### Given entries:
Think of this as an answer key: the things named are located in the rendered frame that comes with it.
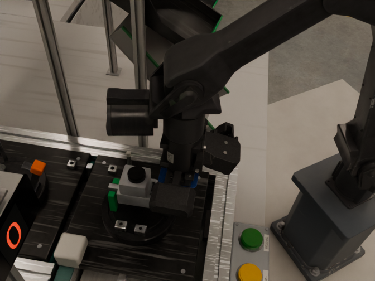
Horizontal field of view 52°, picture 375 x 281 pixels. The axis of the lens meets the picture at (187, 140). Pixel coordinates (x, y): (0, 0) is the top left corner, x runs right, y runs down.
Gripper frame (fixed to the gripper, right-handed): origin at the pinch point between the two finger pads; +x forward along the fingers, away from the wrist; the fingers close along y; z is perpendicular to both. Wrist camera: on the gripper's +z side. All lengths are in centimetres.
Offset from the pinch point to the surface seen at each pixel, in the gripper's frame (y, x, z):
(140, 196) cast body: -2.2, 3.5, -6.2
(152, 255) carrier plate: -8.1, 12.5, -3.0
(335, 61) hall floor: 200, 110, 82
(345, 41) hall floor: 228, 110, 93
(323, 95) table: 56, 24, 35
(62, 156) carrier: 9.9, 12.4, -26.2
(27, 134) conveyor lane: 15.0, 13.4, -36.4
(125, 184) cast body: -2.0, 1.0, -8.6
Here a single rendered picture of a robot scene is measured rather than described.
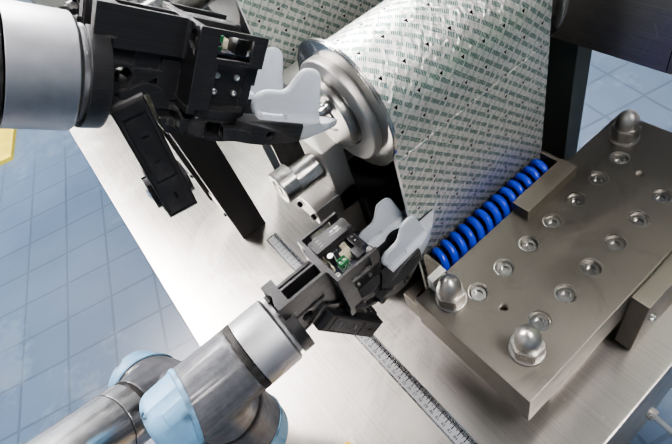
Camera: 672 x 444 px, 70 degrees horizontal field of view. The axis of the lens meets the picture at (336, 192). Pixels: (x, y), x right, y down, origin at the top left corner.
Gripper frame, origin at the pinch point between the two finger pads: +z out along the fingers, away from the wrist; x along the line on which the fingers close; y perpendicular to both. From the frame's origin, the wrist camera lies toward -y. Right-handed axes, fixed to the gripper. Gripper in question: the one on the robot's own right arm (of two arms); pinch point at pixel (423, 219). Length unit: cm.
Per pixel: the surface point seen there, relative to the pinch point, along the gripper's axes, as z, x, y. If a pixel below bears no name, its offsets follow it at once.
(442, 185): 3.4, -0.3, 3.3
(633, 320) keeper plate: 10.1, -21.0, -11.0
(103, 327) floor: -75, 128, -109
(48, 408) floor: -104, 112, -109
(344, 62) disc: -2.5, 3.3, 22.5
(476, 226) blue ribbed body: 5.6, -2.8, -4.8
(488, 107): 11.3, -0.3, 9.2
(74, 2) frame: -16.3, 33.8, 27.8

### Exercise goal:
Whenever you reach a picture, pass over it; print all the other material exactly.

### Final answer:
Think of this as an answer key: the things named are located in the rendered frame that comes with it.
Horizontal field of view 52°, picture 375 x 281 pixels. The axis of the lens meets the picture at (187, 140). Pixel coordinates (x, y): (0, 0) is the top left corner, x runs right, y runs down.
Gripper frame (fixed to the gripper, right-handed): origin at the pinch point between the two finger pads; +x forward along the fingers, away from the wrist; the fingers close along y; z is perpendicular to both. Wrist camera: on the gripper's +z side. All lengths are in centimetres.
Offset from the pinch point to the surface seen at each pixel, in the gripper's frame (y, x, z):
(140, 196) cast body: -2.2, 3.5, -6.2
(152, 255) carrier plate: -8.1, 12.5, -3.0
(335, 61) hall floor: 200, 110, 82
(345, 41) hall floor: 228, 110, 93
(323, 95) table: 56, 24, 35
(62, 156) carrier: 9.9, 12.4, -26.2
(27, 134) conveyor lane: 15.0, 13.4, -36.4
(125, 184) cast body: -2.0, 1.0, -8.6
Here a single rendered picture of a robot scene is measured rather than described.
Camera: 672 x 444 px, 70 degrees horizontal field of view. The axis of the lens meets the picture at (336, 192). Pixels: (x, y), x right, y down, origin at the top left corner.
Gripper frame, origin at the pinch point between the two finger pads: +z out along the fingers, away from the wrist; x along the line on which the fingers close; y perpendicular to both. From the frame's origin, the wrist camera lies toward -y. Right-handed axes, fixed to the gripper. Gripper in question: the one on the robot's own right arm (of two arms); pinch point at pixel (423, 219). Length unit: cm.
Per pixel: the surface point seen there, relative to the pinch point, along the gripper's axes, as z, x, y. If a pixel below bears no name, its offsets follow it at once.
(442, 185): 3.4, -0.3, 3.3
(633, 320) keeper plate: 10.1, -21.0, -11.0
(103, 327) floor: -75, 128, -109
(48, 408) floor: -104, 112, -109
(344, 62) disc: -2.5, 3.3, 22.5
(476, 226) blue ribbed body: 5.6, -2.8, -4.8
(488, 107): 11.3, -0.3, 9.2
(74, 2) frame: -16.3, 33.8, 27.8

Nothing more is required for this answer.